Your task: Your output is to consist only of the line containing "Find the black" and the lines after it, through the end of the data, reproduced exactly.

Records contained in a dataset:
---
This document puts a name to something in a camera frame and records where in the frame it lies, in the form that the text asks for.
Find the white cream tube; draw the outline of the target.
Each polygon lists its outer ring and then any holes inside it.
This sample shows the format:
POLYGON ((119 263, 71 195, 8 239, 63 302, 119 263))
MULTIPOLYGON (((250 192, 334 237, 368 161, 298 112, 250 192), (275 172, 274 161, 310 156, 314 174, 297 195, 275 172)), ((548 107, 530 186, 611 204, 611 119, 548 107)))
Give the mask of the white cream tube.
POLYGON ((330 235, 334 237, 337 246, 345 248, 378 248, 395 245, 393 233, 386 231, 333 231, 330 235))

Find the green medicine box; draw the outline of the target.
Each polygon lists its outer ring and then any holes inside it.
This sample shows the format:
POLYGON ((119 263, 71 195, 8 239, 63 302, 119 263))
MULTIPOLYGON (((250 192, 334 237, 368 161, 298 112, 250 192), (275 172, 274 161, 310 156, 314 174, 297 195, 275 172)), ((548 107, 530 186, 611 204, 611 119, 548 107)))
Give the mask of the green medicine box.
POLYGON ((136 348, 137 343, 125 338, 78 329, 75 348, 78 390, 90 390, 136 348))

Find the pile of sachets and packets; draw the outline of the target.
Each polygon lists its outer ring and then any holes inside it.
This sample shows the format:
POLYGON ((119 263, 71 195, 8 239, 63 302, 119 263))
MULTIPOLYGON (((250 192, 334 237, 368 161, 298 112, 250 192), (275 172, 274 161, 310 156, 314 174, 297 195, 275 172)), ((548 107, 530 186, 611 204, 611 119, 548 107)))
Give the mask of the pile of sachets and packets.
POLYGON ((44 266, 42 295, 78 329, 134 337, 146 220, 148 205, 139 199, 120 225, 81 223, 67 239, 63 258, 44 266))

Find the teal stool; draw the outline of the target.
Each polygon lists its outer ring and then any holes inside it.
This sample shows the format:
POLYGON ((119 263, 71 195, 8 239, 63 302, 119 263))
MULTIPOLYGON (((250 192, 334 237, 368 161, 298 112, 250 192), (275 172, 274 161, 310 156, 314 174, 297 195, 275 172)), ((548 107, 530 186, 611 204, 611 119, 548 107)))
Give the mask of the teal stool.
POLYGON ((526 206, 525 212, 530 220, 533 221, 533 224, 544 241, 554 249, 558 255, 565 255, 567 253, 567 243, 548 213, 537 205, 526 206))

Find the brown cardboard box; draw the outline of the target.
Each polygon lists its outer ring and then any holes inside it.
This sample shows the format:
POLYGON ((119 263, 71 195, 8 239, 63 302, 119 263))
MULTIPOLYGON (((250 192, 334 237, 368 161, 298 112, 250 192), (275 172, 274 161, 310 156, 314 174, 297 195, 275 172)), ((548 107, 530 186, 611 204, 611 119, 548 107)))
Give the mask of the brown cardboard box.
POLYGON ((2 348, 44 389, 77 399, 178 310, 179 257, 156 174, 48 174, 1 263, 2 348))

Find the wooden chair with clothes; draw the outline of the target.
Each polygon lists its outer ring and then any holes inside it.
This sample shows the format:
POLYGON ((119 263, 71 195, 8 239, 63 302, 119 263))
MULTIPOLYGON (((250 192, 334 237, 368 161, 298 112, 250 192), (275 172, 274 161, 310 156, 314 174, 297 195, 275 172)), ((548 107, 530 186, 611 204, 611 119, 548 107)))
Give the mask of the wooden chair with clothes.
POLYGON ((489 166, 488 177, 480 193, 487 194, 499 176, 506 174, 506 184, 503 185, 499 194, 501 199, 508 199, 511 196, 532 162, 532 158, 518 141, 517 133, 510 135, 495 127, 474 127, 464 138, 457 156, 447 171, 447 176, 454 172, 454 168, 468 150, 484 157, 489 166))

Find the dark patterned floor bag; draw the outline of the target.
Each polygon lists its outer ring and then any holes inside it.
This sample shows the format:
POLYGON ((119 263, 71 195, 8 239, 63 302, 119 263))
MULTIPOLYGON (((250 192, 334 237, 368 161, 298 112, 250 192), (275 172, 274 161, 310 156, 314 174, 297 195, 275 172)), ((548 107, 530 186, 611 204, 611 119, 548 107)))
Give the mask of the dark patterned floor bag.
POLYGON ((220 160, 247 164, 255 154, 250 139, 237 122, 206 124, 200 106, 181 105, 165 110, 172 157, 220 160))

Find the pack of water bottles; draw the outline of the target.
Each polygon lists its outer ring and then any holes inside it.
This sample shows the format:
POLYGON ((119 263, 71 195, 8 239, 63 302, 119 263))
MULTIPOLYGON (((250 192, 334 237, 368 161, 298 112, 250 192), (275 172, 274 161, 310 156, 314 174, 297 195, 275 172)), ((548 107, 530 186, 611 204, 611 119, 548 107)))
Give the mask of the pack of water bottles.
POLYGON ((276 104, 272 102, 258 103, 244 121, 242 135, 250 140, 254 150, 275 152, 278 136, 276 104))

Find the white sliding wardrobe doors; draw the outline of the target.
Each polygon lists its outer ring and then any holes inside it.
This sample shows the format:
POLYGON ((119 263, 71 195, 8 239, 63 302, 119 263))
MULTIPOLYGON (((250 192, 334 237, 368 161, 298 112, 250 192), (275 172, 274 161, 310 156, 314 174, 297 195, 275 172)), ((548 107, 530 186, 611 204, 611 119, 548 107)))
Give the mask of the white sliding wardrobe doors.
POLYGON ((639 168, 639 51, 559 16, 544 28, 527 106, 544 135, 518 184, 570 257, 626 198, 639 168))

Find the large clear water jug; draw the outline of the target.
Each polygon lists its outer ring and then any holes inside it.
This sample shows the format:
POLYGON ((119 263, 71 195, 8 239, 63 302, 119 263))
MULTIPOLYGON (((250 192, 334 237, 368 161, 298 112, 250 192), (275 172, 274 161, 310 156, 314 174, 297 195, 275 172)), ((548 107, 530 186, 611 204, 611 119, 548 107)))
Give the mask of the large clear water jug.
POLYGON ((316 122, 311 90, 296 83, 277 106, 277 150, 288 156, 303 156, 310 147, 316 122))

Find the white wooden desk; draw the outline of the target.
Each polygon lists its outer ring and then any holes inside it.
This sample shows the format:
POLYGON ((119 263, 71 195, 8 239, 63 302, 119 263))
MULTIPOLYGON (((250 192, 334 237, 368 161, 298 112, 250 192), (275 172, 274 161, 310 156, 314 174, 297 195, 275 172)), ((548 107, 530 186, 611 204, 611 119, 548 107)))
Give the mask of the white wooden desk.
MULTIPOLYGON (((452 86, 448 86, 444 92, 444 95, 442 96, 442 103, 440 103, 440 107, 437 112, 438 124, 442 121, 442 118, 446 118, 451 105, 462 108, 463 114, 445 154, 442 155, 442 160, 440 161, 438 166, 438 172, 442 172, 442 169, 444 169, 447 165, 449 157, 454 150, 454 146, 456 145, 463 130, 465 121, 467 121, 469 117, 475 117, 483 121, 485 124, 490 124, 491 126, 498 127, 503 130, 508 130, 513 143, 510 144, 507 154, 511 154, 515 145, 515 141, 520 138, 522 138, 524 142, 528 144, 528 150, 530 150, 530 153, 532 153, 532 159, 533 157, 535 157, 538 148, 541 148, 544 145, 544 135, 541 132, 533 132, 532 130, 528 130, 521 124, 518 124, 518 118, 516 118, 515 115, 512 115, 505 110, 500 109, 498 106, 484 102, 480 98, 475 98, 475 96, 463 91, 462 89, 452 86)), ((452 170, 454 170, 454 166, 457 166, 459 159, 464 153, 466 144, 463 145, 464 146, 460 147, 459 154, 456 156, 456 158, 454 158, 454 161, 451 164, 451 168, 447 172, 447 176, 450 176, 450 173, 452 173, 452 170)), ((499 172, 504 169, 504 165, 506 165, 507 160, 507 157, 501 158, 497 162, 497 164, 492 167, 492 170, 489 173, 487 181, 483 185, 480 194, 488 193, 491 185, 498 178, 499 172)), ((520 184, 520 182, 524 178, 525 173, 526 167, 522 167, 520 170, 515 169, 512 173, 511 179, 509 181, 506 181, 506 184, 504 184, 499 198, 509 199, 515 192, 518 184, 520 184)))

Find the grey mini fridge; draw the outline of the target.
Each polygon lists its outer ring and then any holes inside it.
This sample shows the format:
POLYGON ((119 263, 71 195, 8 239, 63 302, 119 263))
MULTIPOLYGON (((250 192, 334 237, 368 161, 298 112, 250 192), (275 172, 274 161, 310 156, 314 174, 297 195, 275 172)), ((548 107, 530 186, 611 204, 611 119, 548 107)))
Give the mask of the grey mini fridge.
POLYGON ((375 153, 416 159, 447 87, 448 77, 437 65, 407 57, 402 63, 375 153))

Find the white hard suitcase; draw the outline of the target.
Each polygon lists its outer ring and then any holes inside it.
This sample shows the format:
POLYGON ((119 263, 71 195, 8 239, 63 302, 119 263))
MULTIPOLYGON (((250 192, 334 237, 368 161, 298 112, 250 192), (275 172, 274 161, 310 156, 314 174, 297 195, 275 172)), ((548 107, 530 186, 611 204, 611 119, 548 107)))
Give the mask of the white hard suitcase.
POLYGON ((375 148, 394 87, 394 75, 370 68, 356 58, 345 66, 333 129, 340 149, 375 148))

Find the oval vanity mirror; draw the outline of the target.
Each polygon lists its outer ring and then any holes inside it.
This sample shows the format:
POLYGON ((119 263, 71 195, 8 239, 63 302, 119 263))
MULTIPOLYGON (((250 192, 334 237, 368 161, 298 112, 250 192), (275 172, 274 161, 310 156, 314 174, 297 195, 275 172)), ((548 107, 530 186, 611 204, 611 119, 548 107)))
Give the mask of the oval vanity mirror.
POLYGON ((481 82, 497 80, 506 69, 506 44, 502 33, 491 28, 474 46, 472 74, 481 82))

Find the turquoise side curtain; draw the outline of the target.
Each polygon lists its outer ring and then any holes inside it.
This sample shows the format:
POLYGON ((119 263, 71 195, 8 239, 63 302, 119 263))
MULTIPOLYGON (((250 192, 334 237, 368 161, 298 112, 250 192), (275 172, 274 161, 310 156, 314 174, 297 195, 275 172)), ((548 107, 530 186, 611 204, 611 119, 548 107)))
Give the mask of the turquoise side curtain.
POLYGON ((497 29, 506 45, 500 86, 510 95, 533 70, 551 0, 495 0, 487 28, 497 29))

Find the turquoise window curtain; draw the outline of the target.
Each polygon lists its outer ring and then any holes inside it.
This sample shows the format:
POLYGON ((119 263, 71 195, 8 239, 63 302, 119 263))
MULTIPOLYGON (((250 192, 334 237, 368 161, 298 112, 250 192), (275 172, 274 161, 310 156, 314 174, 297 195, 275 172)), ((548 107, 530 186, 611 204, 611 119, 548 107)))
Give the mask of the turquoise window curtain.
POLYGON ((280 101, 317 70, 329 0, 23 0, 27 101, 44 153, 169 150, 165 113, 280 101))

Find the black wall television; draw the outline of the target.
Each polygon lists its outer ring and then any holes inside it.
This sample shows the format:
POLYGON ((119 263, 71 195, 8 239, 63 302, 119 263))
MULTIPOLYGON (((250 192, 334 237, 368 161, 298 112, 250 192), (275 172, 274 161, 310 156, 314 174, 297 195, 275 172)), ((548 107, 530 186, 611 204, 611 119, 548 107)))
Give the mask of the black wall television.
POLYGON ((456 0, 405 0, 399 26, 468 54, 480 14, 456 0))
---
Result:
Find the black wall television; draw the outline of the target.
Each polygon lists its outer ring and then any holes inside it.
This sample shows the format:
POLYGON ((119 263, 71 195, 8 239, 63 302, 119 263))
MULTIPOLYGON (((250 192, 334 237, 368 161, 298 112, 250 192), (275 172, 274 161, 310 156, 314 174, 297 195, 275 172)), ((548 107, 530 186, 611 204, 611 119, 548 107)))
Give the mask of the black wall television.
POLYGON ((456 0, 405 0, 399 26, 468 54, 480 14, 456 0))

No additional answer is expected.